# What You'll Need:
→ Salmon
01 - 4 skin-on salmon fillets, 5-6 oz each
→ Vegetables
02 - 2 cups broccoli florets
03 - 2 cups sugar snap peas, trimmed
04 - 1 red bell pepper, sliced (optional)
→ Teriyaki Sauce
05 - 1/4 cup low-sodium soy sauce
06 - 3 tablespoons honey or maple syrup
07 - 1 tablespoon rice vinegar
08 - 1 tablespoon sesame oil
09 - 2 cloves garlic, minced
10 - 1 teaspoon fresh ginger, grated
11 - 1 teaspoon cornstarch mixed with 2 teaspoons water
12 - 1 tablespoon olive oil
→ Garnishes
13 - 1 tablespoon sesame seeds
14 - 2 scallions, thinly sliced
15 - Lime wedges
# How-To Steps:
01 - Preheat oven to 400°F (200°C). Line a large sheet pan with parchment paper or aluminum foil for easy cleanup and even cooking.
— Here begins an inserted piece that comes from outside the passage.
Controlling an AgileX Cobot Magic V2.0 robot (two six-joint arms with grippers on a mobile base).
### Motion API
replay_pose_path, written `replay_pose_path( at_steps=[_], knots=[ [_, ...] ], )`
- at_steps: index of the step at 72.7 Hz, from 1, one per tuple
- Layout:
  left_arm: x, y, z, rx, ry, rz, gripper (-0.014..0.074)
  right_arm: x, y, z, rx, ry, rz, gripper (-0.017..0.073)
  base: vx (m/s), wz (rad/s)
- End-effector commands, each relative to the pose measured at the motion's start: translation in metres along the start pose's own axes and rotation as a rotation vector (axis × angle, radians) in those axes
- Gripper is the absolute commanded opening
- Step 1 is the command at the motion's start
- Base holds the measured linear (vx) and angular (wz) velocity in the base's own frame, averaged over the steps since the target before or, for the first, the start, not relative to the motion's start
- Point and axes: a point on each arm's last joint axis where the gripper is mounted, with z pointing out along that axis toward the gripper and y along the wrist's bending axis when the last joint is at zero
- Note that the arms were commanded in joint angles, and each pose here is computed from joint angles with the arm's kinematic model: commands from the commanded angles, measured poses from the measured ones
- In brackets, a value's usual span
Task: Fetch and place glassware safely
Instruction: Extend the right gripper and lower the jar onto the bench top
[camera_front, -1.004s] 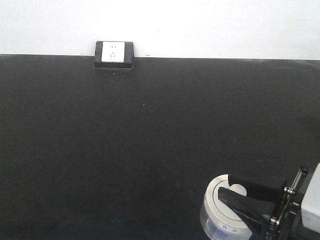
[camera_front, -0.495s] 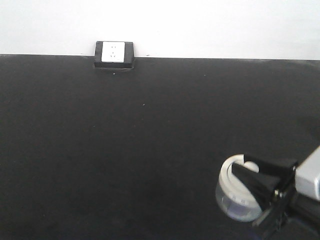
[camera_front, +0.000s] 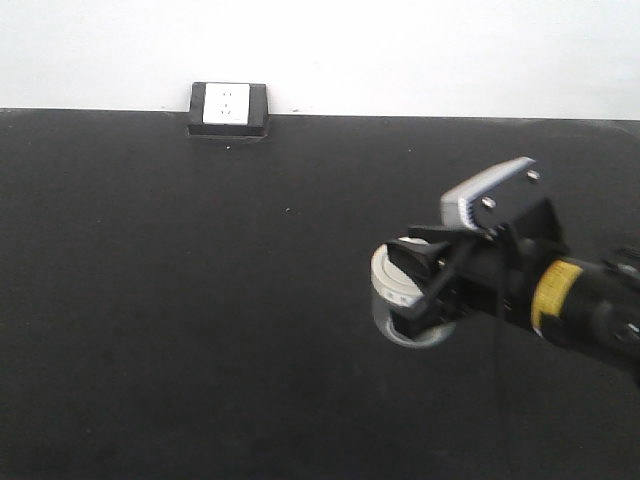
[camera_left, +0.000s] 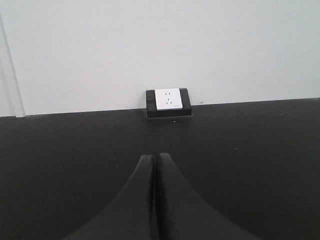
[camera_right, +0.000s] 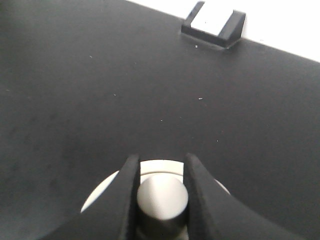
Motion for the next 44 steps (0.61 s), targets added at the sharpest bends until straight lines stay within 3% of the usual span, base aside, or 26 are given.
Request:
replay_pose_path(
  at_steps=[1, 18, 34, 44],
  knots=[
    [-0.014, -0.001, 0.000, 0.006, -0.081, -0.013, -0.0007, -0.025, -0.004, 0.017, -0.023, -0.087, 0.002, -0.0001, 0.00, 0.00],
    [-0.014, -0.001, 0.000, 0.006, -0.081, -0.013, -0.0007, -0.025, -0.014, 0.064, -0.019, -0.141, -0.003, -0.0001, 0.00, 0.00],
    [-0.014, -0.001, 0.000, 0.006, -0.081, -0.013, -0.0007, -0.006, -0.025, 0.096, 0.040, -0.233, 0.089, -0.0001, 0.00, 0.00],
    [-0.014, -0.001, 0.000, 0.006, -0.081, -0.013, -0.0007, 0.006, -0.029, 0.110, 0.063, -0.261, 0.090, -0.0001, 0.00, 0.00]
  ],
)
02 - In a small saucepan over medium heat, combine soy sauce, honey, rice vinegar, sesame oil, minced garlic, and grated ginger. Bring to a gentle simmer, then stir in cornstarch slurry. Cook while whisking continuously until sauce thickens, approximately 1-2 minutes. Remove from heat.
03 - Position salmon fillets on one side of the prepared sheet pan. Brush each fillet generously with teriyaki sauce, reserving approximately 3 tablespoons for the vegetables.
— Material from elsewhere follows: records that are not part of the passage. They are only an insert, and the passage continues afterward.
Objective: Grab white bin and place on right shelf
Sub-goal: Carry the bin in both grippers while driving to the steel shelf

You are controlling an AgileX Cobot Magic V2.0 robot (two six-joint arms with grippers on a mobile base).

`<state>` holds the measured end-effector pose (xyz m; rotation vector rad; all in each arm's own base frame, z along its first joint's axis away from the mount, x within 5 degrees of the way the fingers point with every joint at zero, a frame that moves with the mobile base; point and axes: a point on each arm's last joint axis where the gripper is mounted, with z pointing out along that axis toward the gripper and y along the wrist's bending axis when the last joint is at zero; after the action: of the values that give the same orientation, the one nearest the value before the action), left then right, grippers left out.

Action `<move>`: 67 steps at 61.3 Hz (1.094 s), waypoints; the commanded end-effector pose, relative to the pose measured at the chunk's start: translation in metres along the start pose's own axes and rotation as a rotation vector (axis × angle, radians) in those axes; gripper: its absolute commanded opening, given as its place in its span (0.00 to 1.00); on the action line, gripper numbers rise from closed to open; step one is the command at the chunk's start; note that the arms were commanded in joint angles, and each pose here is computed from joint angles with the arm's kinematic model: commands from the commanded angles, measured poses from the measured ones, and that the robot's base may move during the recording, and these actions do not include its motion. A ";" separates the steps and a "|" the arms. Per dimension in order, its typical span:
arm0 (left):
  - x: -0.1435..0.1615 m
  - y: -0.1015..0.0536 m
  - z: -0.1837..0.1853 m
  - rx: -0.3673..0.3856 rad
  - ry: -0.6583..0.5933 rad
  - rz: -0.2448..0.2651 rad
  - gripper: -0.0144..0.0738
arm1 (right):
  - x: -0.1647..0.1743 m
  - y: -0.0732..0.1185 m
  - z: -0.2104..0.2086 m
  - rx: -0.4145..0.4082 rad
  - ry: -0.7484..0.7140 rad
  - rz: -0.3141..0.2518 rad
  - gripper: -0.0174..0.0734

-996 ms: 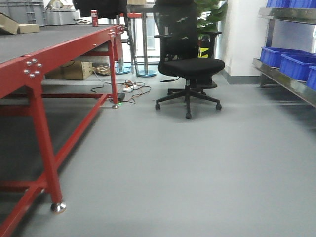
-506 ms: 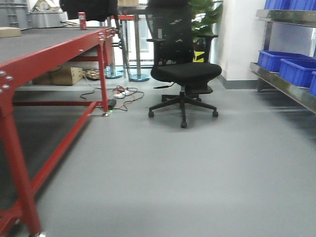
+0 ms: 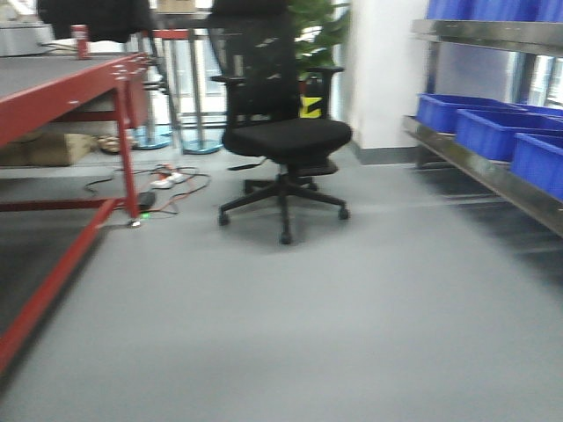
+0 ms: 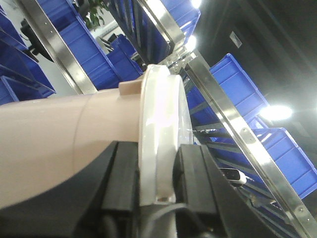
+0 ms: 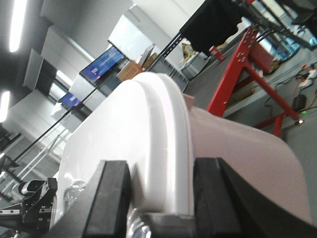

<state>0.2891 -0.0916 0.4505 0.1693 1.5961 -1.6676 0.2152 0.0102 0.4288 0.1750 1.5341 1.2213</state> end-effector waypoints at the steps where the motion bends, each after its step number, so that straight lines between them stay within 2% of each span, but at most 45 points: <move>1: 0.017 -0.044 0.001 0.216 0.161 0.074 0.02 | 0.007 0.050 -0.007 -0.333 0.087 0.028 0.32; 67: 0.017 -0.044 0.001 0.216 0.161 0.074 0.02 | 0.006 0.050 -0.007 -0.331 0.084 0.028 0.32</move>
<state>0.2892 -0.0915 0.4505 0.1676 1.5961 -1.6664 0.2153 0.0102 0.4286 0.1760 1.5357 1.2210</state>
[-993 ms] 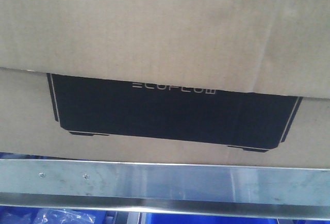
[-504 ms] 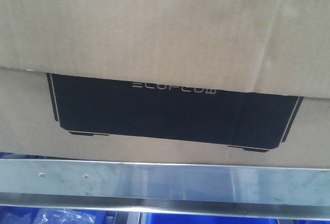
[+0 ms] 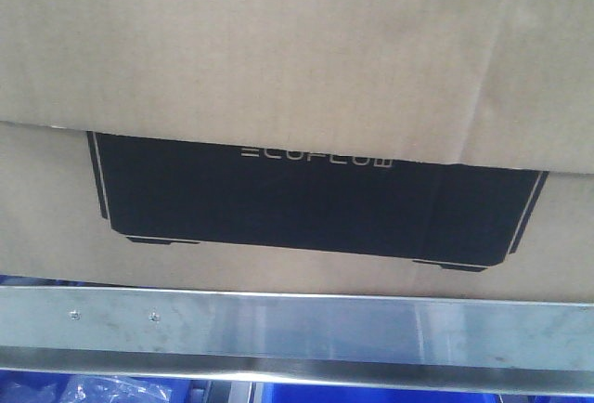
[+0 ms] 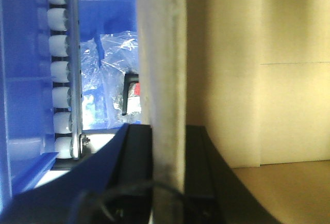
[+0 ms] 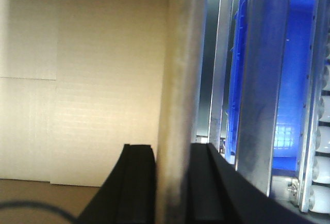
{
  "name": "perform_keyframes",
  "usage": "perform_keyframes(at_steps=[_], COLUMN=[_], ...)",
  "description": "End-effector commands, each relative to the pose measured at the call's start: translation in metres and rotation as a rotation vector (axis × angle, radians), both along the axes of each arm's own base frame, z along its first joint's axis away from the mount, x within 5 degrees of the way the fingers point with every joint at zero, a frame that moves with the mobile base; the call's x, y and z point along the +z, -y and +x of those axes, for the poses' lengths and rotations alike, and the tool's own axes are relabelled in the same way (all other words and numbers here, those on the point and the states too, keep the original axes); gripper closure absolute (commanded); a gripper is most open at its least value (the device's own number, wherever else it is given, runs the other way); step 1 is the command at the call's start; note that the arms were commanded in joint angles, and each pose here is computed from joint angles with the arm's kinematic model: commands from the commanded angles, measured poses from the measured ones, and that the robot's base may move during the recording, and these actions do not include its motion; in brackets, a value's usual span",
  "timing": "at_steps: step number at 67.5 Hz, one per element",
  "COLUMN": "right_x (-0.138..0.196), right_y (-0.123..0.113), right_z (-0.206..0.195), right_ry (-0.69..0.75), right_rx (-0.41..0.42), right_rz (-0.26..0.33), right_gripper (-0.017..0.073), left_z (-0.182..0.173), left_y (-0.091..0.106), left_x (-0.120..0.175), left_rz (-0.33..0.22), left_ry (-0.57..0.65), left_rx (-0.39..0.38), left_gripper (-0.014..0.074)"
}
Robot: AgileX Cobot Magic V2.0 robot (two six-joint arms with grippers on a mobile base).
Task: Grab box from left shelf to table start
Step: 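Close both grippers on the box's side walls, then lift the box with both grippers and pull it off the shelf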
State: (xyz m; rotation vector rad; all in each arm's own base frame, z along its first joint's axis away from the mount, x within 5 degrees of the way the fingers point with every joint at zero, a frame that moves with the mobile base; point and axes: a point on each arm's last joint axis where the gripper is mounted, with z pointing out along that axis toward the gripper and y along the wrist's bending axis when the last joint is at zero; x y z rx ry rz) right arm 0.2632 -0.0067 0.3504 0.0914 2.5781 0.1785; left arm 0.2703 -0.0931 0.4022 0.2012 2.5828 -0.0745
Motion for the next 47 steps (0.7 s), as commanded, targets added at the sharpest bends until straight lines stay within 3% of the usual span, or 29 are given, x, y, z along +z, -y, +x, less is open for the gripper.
perform_keyframes(at_steps=[1,10,20,31,47], right_x=[0.016,0.023,0.046,0.072,0.062], right_y=[0.003,0.003,0.002,-0.004,-0.012], right_z=[0.002,-0.001,-0.023,-0.064,-0.126], right_ry=[0.1,0.148,0.249,0.348,0.434], right_rx=[0.0,-0.004,-0.008,-0.002,0.002], right_rz=[-0.041,-0.045,-0.053,-0.025,0.012], right_gripper=[0.0502,0.0502,0.0502,0.0502,0.0502], left_z=[-0.005,-0.007,-0.032,-0.068,-0.123], left_y=[-0.003,-0.004,-0.006,-0.008,-0.028], left_x=[0.017,0.02,0.043,0.066,0.062], left_rz=[-0.019,-0.026,-0.093,-0.144,-0.224], left_ry=[0.066,0.09,0.18,0.279,0.399], left_rx=[0.006,0.005,0.038,0.002,-0.013], left_gripper=[0.0685,0.0685,0.0685,0.0685,0.0685])
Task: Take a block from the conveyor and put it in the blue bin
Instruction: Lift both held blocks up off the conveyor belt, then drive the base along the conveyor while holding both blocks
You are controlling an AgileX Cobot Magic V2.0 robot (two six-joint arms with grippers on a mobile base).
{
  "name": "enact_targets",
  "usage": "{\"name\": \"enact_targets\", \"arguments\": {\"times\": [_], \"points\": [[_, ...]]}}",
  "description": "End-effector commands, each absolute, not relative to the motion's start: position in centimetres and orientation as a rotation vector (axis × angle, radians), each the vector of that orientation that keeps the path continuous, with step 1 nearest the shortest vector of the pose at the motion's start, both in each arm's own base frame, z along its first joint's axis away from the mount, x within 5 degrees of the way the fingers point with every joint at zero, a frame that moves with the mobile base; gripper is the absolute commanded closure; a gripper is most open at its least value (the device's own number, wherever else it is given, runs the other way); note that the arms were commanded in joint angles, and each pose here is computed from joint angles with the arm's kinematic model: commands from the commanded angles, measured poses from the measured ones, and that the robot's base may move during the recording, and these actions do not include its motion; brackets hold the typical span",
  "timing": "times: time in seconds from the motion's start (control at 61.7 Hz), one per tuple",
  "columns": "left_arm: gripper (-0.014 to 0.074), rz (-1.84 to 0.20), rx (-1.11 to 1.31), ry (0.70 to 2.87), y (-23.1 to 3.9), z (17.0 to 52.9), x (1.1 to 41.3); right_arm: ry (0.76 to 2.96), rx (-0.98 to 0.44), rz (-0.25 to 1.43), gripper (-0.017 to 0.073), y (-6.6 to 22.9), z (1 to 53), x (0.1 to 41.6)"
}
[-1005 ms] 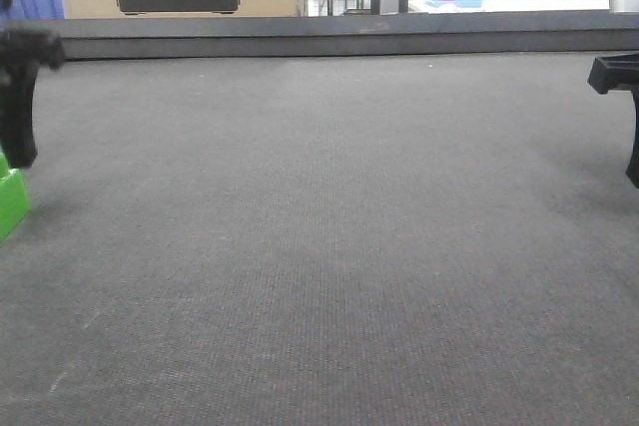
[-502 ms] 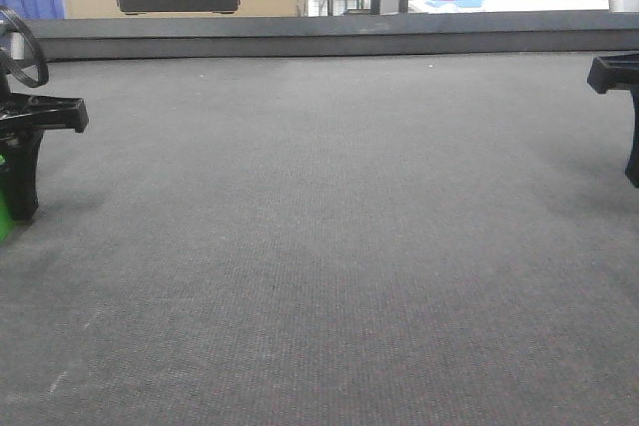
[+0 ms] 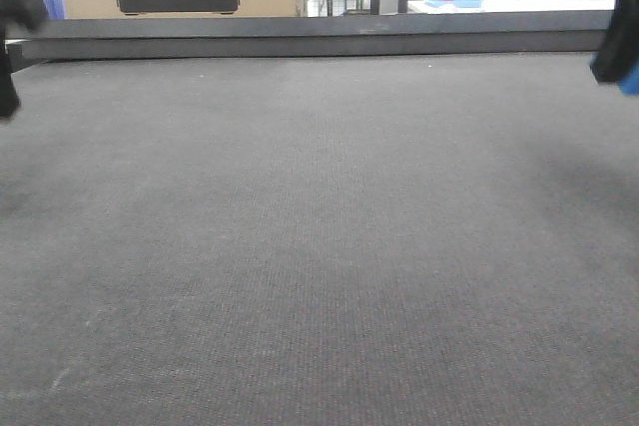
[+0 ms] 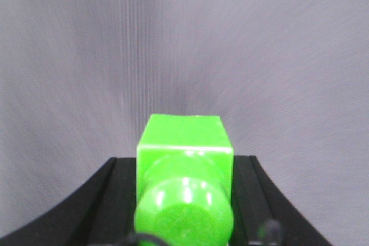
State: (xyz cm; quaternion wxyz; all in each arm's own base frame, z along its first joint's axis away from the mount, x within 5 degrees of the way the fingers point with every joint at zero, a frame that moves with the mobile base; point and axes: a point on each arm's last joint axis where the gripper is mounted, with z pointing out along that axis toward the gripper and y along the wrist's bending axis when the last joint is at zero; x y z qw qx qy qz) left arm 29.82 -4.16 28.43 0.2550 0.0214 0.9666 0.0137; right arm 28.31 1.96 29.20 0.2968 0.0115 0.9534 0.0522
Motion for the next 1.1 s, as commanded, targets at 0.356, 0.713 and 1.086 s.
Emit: {"name": "enact_targets", "arguments": {"times": [0.356,0.713,1.086], "points": [[0.0704,-0.14,0.065,2.051,-3.3,30.8,20.4,2.064,0.046,0.129,0.0721,1.3,27.8,19.3],[0.0704,-0.107,0.093,1.722,-1.7,35.4,12.4,1.854,0.035,0.143,0.0721,1.0,30.3,13.6],[0.0704,-0.118,0.073,1.524,-0.7,37.4,7.0,1.509,0.029,0.154,0.0721,0.6,34.0,8.0]]}}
04 - In a mixing bowl, toss broccoli florets, snap peas, and bell pepper with olive oil and 1 tablespoon of reserved teriyaki sauce. Spread vegetables in a single layer beside the salmon fillets.
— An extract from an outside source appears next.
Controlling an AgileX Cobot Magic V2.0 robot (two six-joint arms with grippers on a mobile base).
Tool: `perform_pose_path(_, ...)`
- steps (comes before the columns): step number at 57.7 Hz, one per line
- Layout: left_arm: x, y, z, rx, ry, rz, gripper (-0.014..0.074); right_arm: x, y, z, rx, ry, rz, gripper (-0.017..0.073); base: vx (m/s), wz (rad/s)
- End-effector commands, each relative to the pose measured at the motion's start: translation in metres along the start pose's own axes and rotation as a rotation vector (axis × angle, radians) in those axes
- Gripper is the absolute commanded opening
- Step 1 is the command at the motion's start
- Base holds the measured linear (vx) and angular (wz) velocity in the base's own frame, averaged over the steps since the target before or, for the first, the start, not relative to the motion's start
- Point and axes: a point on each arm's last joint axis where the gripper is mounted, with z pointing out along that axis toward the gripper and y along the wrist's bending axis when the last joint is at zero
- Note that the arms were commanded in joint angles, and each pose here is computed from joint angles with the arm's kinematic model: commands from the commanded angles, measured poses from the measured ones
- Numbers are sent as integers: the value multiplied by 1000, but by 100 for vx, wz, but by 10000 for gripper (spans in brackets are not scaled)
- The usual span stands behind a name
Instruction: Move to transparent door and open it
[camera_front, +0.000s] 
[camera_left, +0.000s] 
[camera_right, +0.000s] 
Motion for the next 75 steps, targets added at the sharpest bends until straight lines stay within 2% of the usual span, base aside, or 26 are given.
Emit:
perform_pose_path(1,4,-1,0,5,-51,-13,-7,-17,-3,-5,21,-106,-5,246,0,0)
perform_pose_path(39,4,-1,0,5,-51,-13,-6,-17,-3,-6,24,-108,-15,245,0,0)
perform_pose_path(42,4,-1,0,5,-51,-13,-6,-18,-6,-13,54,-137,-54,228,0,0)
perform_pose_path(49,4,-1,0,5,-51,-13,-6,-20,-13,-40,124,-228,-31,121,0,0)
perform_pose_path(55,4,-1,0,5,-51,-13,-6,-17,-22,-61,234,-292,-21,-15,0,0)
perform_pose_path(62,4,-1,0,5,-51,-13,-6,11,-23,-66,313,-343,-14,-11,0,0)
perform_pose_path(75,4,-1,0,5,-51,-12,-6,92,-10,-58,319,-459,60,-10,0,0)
05 - Roast for 15-18 minutes, or until salmon flakes easily with a fork and vegetables achieve a crisp-tender texture.
06 - If desired, broil for 1-2 minutes at the end to develop extra caramelization and enhance visual appeal.
07 - Drizzle remaining teriyaki sauce over salmon and vegetables. Garnish with sesame seeds, sliced scallions, and lime wedges. Serve immediately while hot.